╔══

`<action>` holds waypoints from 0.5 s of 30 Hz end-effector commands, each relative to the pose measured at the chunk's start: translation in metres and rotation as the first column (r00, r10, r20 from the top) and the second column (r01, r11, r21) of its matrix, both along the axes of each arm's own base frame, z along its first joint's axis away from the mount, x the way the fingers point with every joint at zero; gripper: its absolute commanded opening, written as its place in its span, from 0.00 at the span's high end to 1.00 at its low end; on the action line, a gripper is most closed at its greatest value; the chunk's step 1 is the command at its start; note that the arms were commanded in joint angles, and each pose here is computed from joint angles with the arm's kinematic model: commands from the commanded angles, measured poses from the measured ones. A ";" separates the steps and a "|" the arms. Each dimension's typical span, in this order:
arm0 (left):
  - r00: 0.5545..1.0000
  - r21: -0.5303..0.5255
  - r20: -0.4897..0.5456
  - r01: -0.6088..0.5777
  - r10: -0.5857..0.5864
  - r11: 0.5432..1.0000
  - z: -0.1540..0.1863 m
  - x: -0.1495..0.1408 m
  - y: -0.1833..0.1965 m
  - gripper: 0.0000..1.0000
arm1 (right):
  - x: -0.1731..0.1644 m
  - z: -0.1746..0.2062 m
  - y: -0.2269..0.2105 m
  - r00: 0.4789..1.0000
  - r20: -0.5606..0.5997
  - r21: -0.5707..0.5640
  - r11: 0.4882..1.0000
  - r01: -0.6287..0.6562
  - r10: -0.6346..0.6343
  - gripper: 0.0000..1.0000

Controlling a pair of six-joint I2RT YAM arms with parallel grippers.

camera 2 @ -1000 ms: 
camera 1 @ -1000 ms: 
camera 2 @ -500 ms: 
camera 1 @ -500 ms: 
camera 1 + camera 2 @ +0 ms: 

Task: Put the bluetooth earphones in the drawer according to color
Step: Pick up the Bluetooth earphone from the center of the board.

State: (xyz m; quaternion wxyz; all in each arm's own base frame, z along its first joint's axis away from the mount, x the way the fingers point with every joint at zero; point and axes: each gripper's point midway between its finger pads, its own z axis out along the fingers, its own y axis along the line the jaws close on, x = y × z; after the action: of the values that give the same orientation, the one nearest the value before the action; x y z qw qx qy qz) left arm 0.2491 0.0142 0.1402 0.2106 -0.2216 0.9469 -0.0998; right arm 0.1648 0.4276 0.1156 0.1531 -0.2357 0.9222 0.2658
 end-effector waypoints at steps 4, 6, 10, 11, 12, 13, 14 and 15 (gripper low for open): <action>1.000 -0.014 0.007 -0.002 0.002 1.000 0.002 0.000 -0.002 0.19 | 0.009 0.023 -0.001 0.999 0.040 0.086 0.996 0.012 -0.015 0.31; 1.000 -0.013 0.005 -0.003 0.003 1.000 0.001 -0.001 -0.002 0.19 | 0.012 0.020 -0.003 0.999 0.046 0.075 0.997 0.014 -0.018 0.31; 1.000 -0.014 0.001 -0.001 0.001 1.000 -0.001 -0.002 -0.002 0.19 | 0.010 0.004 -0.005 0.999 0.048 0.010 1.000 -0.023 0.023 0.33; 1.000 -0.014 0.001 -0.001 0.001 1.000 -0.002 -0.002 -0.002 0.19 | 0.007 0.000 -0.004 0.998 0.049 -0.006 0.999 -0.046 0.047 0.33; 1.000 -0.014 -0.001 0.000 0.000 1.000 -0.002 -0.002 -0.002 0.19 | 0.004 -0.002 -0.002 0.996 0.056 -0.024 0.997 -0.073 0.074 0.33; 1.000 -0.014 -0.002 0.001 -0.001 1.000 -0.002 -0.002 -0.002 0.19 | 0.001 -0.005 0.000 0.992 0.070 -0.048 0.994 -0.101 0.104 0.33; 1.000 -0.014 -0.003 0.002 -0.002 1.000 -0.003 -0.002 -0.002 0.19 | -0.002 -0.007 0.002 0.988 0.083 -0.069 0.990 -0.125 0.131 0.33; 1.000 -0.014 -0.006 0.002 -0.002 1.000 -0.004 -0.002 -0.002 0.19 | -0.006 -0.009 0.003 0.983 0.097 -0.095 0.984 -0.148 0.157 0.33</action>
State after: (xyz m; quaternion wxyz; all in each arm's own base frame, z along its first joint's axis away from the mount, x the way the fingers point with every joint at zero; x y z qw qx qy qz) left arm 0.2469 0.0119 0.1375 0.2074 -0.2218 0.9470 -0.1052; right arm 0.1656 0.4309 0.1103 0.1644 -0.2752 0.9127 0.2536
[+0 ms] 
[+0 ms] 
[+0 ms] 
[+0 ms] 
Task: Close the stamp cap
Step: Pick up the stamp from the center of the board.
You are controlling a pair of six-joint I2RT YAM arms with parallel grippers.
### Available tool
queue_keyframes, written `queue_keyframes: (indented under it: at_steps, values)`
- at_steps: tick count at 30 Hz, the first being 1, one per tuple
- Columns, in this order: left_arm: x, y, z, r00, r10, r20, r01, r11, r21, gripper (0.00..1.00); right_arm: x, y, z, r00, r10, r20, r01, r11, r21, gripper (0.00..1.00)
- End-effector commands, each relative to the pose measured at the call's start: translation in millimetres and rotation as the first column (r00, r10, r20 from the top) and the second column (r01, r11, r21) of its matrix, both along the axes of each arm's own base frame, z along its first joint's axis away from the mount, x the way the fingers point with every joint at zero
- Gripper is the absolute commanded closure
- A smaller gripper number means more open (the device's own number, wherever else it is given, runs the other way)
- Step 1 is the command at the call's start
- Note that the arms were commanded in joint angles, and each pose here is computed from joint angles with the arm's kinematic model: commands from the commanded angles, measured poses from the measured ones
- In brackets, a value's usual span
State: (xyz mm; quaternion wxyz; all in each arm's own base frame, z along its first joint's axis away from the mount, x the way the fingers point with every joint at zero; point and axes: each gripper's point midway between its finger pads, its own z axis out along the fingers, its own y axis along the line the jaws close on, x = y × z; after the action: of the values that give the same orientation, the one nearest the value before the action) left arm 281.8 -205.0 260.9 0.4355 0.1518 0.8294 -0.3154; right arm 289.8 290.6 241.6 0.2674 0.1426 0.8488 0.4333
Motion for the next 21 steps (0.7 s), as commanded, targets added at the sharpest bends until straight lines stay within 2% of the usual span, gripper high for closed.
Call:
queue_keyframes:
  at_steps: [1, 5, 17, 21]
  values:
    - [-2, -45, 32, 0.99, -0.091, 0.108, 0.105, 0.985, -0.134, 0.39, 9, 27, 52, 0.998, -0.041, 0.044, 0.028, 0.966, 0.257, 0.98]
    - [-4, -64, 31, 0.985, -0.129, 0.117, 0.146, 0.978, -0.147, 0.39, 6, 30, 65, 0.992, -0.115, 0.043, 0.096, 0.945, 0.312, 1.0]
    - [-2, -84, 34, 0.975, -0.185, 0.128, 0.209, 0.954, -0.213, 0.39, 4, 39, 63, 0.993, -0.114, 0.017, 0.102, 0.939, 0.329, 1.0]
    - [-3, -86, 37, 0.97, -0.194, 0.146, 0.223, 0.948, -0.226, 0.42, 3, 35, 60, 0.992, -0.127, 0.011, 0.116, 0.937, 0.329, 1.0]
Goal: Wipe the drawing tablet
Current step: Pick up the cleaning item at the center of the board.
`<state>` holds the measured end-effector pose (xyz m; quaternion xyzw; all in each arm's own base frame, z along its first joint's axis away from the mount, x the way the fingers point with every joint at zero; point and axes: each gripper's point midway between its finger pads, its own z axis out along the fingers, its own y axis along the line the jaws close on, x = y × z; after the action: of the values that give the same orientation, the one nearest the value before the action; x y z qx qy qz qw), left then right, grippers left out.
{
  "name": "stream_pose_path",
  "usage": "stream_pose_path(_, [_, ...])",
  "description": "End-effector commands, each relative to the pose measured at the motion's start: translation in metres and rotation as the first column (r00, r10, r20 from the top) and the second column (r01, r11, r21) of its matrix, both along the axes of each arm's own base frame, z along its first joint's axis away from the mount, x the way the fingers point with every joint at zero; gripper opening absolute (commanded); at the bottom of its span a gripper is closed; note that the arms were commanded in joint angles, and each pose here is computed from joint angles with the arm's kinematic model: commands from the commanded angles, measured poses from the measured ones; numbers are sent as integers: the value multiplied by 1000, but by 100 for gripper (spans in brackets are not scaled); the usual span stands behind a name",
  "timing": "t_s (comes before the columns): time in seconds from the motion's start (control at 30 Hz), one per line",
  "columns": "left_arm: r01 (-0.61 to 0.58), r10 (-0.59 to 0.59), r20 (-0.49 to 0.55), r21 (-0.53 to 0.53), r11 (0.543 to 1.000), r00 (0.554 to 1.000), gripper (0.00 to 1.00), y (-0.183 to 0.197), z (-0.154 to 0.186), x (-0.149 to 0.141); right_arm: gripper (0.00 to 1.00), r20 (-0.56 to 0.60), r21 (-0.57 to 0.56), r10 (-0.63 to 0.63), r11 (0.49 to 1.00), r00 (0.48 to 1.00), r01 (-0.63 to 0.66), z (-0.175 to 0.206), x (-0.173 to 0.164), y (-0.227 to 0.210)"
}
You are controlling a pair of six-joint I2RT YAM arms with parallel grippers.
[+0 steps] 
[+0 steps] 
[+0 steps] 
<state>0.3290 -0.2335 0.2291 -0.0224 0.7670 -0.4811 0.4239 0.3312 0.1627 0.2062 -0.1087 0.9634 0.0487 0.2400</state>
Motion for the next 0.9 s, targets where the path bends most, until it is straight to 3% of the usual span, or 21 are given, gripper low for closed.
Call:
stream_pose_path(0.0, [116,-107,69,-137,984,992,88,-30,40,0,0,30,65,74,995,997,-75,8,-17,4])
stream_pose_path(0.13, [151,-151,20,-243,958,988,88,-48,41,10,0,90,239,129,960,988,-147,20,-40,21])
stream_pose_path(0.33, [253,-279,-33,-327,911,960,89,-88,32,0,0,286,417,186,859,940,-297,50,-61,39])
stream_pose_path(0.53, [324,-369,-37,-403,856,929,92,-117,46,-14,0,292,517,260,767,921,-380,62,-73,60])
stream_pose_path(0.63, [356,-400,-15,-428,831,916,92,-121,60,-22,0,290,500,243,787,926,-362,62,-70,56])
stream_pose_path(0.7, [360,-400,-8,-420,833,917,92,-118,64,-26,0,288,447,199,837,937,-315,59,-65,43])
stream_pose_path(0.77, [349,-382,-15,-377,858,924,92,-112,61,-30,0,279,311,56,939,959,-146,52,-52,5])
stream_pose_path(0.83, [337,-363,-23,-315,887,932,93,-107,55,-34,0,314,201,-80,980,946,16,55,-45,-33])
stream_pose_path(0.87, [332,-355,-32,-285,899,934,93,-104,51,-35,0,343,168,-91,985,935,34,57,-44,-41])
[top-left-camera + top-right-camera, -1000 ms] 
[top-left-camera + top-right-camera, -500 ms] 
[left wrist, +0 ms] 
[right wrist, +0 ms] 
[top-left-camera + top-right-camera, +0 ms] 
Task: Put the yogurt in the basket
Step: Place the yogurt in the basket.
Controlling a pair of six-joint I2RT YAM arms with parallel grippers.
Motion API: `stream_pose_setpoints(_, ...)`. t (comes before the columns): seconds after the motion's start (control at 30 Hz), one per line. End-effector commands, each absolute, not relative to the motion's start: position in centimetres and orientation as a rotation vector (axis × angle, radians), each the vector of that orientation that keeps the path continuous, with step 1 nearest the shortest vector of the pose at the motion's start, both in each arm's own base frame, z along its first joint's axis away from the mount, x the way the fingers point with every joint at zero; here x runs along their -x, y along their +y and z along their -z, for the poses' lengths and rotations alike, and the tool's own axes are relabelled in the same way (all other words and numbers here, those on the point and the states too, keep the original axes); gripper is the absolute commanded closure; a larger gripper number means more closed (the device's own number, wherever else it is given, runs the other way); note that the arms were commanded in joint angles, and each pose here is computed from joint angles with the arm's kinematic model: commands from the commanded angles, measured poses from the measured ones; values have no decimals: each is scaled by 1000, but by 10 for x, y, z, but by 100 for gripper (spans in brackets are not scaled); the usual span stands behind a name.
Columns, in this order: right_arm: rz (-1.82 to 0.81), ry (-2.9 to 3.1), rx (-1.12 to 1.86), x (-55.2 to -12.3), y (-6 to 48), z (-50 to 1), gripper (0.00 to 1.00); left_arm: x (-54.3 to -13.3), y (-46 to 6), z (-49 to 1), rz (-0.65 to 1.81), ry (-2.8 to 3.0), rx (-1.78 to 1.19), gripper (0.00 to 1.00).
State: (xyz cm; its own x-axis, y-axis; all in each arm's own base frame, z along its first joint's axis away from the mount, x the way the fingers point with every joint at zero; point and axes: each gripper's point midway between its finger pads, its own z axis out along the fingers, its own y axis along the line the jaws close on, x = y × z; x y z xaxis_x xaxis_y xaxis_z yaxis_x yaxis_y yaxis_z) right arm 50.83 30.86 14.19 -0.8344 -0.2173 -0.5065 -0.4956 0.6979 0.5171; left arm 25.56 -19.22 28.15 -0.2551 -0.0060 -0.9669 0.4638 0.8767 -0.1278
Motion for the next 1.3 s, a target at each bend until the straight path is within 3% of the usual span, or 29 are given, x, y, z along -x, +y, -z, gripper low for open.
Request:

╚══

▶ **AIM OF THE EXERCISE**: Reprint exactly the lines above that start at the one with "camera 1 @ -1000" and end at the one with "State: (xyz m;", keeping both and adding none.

▶ **RESULT**:
camera 1 @ -1000 ms: 
camera 2 @ -500 ms: 
camera 1 @ -500 ms: 
camera 1 + camera 2 @ +0 ms: 

Task: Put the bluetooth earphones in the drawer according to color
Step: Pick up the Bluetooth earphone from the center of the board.

State: (xyz m; quaternion wxyz; all in each arm's own base frame, z along its first joint's axis away from the mount, x the way the fingers point with every joint at zero; point and axes: each gripper's point midway between its finger pads, its own z axis out along the fingers, its own y axis along the line the jaws close on, x = y × z; after the action: of the values that give the same orientation, the one nearest the value before the action; x y z qw qx qy qz) left arm 0.2491 0.0142 0.1402 0.2106 -0.2216 0.9469 -0.0998; right arm 0.1648 0.4276 0.1156 0.1531 -0.2357 0.9222 0.2658

What was requested is fully covered by this answer.